■ TO DO
What lines of the listing below contain the word "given"? Copy each of them out.

■ DATASET EXCERPT
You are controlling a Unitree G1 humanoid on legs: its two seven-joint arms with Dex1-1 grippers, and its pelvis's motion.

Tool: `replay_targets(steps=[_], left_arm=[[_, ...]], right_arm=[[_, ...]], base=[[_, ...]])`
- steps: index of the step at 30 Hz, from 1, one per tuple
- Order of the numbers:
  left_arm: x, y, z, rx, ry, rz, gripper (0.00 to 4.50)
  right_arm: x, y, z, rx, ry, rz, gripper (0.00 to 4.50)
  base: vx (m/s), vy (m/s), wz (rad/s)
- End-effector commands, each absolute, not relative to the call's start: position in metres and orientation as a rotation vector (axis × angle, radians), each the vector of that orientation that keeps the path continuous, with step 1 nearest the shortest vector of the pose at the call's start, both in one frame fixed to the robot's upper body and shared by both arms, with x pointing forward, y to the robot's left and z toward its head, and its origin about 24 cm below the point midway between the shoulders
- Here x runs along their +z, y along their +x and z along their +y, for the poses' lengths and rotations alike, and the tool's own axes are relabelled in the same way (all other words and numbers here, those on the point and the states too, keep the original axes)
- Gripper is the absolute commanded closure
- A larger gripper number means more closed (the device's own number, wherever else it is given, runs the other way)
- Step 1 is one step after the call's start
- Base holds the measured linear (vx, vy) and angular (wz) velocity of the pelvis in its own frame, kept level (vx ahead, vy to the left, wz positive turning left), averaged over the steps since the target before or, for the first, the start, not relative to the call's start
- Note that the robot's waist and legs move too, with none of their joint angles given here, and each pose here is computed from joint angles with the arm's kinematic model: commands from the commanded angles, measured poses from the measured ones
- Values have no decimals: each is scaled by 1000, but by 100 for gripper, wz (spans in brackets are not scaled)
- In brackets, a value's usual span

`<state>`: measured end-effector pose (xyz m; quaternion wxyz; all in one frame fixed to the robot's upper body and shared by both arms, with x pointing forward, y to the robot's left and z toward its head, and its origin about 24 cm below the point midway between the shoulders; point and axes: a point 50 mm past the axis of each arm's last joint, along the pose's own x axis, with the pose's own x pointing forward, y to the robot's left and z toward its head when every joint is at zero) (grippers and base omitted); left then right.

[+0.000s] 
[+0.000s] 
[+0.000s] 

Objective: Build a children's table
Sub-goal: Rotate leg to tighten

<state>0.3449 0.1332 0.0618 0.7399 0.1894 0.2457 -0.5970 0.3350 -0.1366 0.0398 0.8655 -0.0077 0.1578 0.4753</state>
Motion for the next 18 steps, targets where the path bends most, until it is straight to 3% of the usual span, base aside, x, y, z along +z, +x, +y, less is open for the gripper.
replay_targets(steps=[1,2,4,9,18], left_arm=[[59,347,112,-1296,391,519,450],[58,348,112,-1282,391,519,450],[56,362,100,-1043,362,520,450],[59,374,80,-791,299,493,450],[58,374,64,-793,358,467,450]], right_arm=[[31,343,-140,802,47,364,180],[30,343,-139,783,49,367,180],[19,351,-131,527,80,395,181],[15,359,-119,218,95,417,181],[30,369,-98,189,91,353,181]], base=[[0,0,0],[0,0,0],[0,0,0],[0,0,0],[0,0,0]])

■ RESULT FOR THIS EXERCISE
- A larger gripper number means more closed (the device's own number, wherever else it is given, runs the other way)
- Note that the robot's waist and legs move too, with none of their joint angles given here, and each pose here is computed from joint angles with the arm's kinematic model: commands from the commanded angles, measured poses from the measured ones

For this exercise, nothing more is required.